Nebraska had gone to nine major bowls since Tom Osborne became head coach in 1973. The last two years were marked by heartbreak at the goal-line—a legendary failed two-point conversion in the Orange Bowl that cost them a national title in 1983–and a failed fourth down at the goal line against Oklahoma that cost them a #1 ranking going into the bowls.
1985 Nebraska football didn’t have the same kind of overwhelming talent those teams had, but they still had an honorable mention All-American on each side of the line of scrimmage—center Bill Lewis and defensive end Jim Skow. The lead running back was Doug DuBose, whose 1,161 yards were second in the old Big Eight.
Nebraska also had Tom Rathman at fullback, who rushed for nearly 900 yards and would end playing with Joe Montana and the San Francisco 49ers in his NFL career. Paul Miles ran for nearly 700 more, rounding out an exceptionally deep stable of backs.
The depth at running back was needed, because the QB tandem of McCathorn Clayton and Travis Turner was problematic at best. Neither quarterback completed even 40 percent of his passes and they combined to throw only 133 passes all season long.
Nebraska was ranked #9 to start the season and a 17-13 home loss to an eight-win team in Florida State quickly sent the Cornhuskers down to #18. They had a week to lick their wounds and welcome Illinois into Memorial Stadium.
The Huskers jumped out to a 17-0 lead, but the Illini came back and cut it to 17-10 in the second quarter. Clayton then hit a 64-yard pass—a single play that amounted to more than 10 percent of his passing yards on the season—that set up a DuBose touchdown. Nebraska would outrush Illinois 456-98, with DuBose going for 191. They took over the second half and rolled to a 52-24 win.

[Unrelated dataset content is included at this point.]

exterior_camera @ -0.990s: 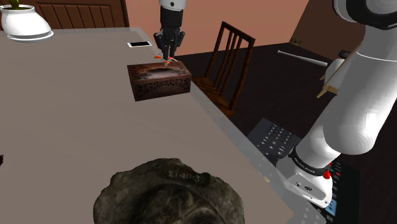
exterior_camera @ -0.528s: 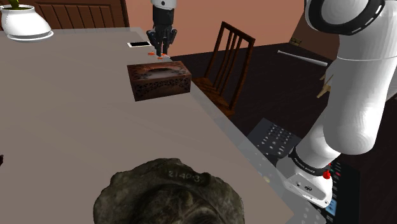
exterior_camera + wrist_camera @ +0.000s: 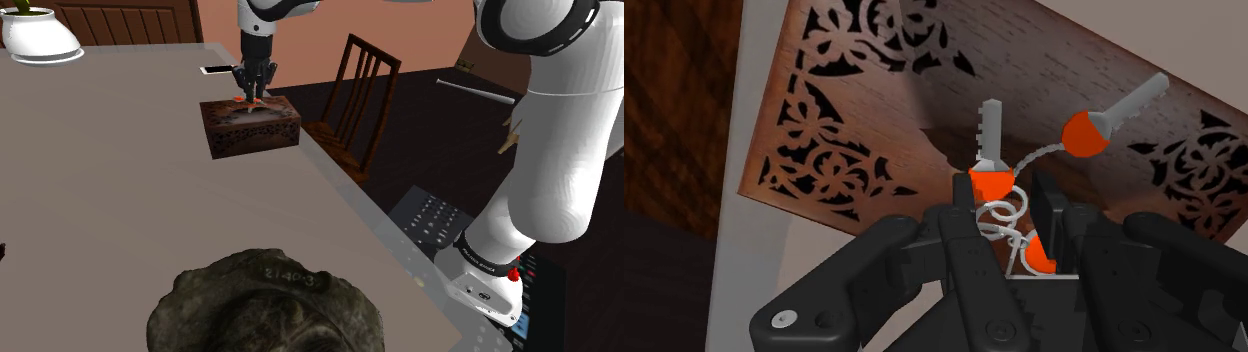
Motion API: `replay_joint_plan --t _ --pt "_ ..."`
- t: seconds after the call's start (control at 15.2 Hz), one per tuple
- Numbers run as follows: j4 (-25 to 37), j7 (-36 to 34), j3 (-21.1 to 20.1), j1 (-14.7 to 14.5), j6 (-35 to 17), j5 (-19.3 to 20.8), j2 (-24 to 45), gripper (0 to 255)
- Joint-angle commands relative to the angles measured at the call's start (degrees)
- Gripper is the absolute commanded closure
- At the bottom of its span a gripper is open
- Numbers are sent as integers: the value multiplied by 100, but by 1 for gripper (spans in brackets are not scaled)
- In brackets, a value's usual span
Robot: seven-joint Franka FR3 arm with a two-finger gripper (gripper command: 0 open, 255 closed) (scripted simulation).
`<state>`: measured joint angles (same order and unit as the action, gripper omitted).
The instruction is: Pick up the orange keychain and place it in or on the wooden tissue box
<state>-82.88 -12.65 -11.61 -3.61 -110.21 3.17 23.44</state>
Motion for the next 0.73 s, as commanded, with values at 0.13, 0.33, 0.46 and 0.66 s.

Expected routs of mediocre Oregon and woeful New Mexico were by a combined 101-7 and moved Nebraska back into the Top 10. The next game up was at Oklahoma State, where the Cowboys were ranked #5 and hungry to break into the Nebraska-Oklahoma duo that ruled the Big Eight.
Okie State also had Thurman Thomas, the future NFL MVP with the Buffalo Bills, whose 1,650 yards rushing easily led this conference. The Nebraska defense met the challenge and held Thomas to 71 yards, while DuBose ran for 139. After a scoreless first quarter, the Cornhuskers spotted the Cowboys a field goal, then ripped off 20 straight points by early in the third quarter.
Just as they had against Illinois though, the defense led Oklahoma State off the mat and the lead was cut to 20-17. It took touchdown runs by Rathman and Clayton to re-extend the lead and finally put the finishing touches on the 34-24 win. Wide receiver Rob Schintzler was an unexpected hero, catching four balls for 119 yards.
Nebraska had a bit of a letdown at woeful Missouri the next week, escaping 28-20, but they still nudged up to #5 in the polls. The Cornhuskers beat a pretty good Colorado team 17-7, and then rolled through the first three games of November. Nebraska beat Kansas State, Iowa State and Kansas by a combined 146-9, and were sitting pretty at #2 in the nation. The battle for the conference title against Oklahoma was the last regular season hurdle.
It was already known that top-ranked Penn State was going to the Orange Bowl to play the Nebraska-Oklahoma winner, so the Cornhuskers controlled their own destiny.
What they couldn’t control, or do anything with, was the Sooner defense. The Cornhuskers were completely shut down in a 27-7 loss, where their only touchdown came on a long fumble return in the game’s final minute. They would settle for a Fiesta Bowl bid as a consolation prize.
Nebraska went to Tempe ranked #7 and set to face fifth-ranked Michigan in a really good marquee bowl matchup. And the Cornhuskers looked in control for a half. DuBose ran for two touchdowns and they took a 14-3 lead into halftime. They would ultimately win the rushing yardage battle 304-171 and kept Wolverine quarterback Jim Harbaugh in check all game long.
But if that sounds like we’re leading to a happy ending…well, it’s not the case. Michigan blocked a punt to set up one score. Nebraska turned it over twice, setting up more gift points. They allowed an 88-yard touchdown run.
The Cornhuskers fell behind 27-14 and turned to Steve Taylor at quarterback. The man of the future turned into a man of the present. Taylor led one TD drive. Michigan, backed up near their goal line, took a voluntary safety to make the score 27-23. The Cornhuskers got one final chance. But a final desperation pass to the end zone was intercepted with 28 seconds left.
Nebraska would continue to be on the national stage, regularly competing for Big Eight titles and in the national championship conversation. But 1985 ended on a dour note, as they slipped out of the final AP Top 10, checking in with a #11 final ranking.